An analysis of the database highlights a long list of constitutional flaws in its inception, evident in the manner through which permission is granted to process information therein, along with its oversight and use. Thus on June 7, 2021, ACRI appealed to the Attorney General, demanding that these flaws be rectified. Among other things, we asked the Attorney General to order an end to ongoing reliance on the prime minister's covert regulations for the database’s creation, and that substantive aspects of the database must be determined by the Knesset through the General Security Services Law itself. In particular, the term "information" must be accurately defined, and the law or regulations must determine what information will be stored in the database, for how long, and for what purposes it may be used.

Various publications have indicated ongoing pressure on the ISA to use the database for purposes other than preventive security, including standard law enforcement purposes. We thus requested that the government be instructed that use of the database is prohibited for any purpose that is not within the scope of the ISA’s legal powers, unless a decision to do so is made by an explicitly designated and proportionate law.

The petition notes that deeming use of the database for all ISA needs, is excessively broad. Use of the database for purposes other than countering intelligence, terrorism, or sabotage, is disproportionate, and in general – the database should not be used for security purposes or suitability assessments for public office.

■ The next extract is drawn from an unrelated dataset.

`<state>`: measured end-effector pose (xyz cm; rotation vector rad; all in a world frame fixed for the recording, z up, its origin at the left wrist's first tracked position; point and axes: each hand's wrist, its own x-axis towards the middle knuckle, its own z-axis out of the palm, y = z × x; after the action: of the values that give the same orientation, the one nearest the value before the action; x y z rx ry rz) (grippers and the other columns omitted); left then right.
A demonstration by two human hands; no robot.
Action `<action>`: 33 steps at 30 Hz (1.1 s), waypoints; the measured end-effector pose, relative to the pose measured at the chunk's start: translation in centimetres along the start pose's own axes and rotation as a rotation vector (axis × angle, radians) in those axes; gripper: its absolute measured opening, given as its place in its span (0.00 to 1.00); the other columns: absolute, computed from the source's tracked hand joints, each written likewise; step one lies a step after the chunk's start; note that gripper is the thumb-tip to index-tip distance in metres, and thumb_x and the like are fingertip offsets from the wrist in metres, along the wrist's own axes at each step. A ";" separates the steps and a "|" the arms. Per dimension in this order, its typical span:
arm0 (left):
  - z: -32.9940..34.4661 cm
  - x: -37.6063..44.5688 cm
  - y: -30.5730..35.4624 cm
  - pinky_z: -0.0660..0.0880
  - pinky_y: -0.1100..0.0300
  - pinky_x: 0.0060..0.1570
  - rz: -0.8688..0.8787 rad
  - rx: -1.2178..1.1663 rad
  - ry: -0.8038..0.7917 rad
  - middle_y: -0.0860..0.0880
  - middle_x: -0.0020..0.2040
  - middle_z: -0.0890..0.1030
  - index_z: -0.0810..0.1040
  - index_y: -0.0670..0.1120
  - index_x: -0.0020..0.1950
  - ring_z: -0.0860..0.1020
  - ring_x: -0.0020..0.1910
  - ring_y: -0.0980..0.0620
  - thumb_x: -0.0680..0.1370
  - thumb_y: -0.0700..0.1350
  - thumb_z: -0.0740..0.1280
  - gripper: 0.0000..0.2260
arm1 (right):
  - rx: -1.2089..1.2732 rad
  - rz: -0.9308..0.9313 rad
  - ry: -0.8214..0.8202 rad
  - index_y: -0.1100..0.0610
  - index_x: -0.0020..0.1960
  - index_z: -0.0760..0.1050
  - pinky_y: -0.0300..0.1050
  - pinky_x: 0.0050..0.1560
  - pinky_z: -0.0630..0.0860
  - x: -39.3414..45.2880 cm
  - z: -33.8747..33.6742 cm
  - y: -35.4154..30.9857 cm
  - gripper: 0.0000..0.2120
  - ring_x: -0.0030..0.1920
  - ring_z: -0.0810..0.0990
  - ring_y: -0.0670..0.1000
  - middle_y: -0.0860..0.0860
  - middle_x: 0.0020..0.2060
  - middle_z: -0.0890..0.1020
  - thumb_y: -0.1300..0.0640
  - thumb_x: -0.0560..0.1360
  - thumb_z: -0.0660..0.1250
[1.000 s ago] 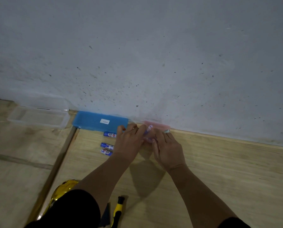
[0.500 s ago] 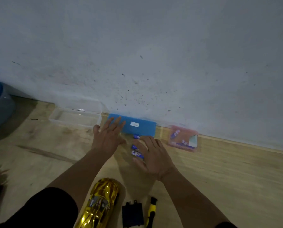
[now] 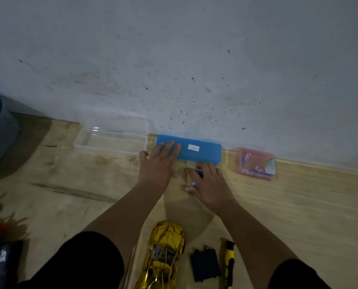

A significant portion of our petition addresses the means through which permission is granted to search the database. ACRI is of the opinion that maintaining the current situation wherein the ISA retains possession of the database; formal receipt of permission to process information is not subject to preliminary authorization by an independent, quasi-judicial body; and there is no thorough retrospective oversight by an independent external body with expertise on the database’s use; would entail a disproportionate violation of the right to privacy. ACRI believes that independent external oversight of the ISA database and processing the information therein, is a necessary condition for ongoing use of the database, and that such an independent supervisory body must urgently be established.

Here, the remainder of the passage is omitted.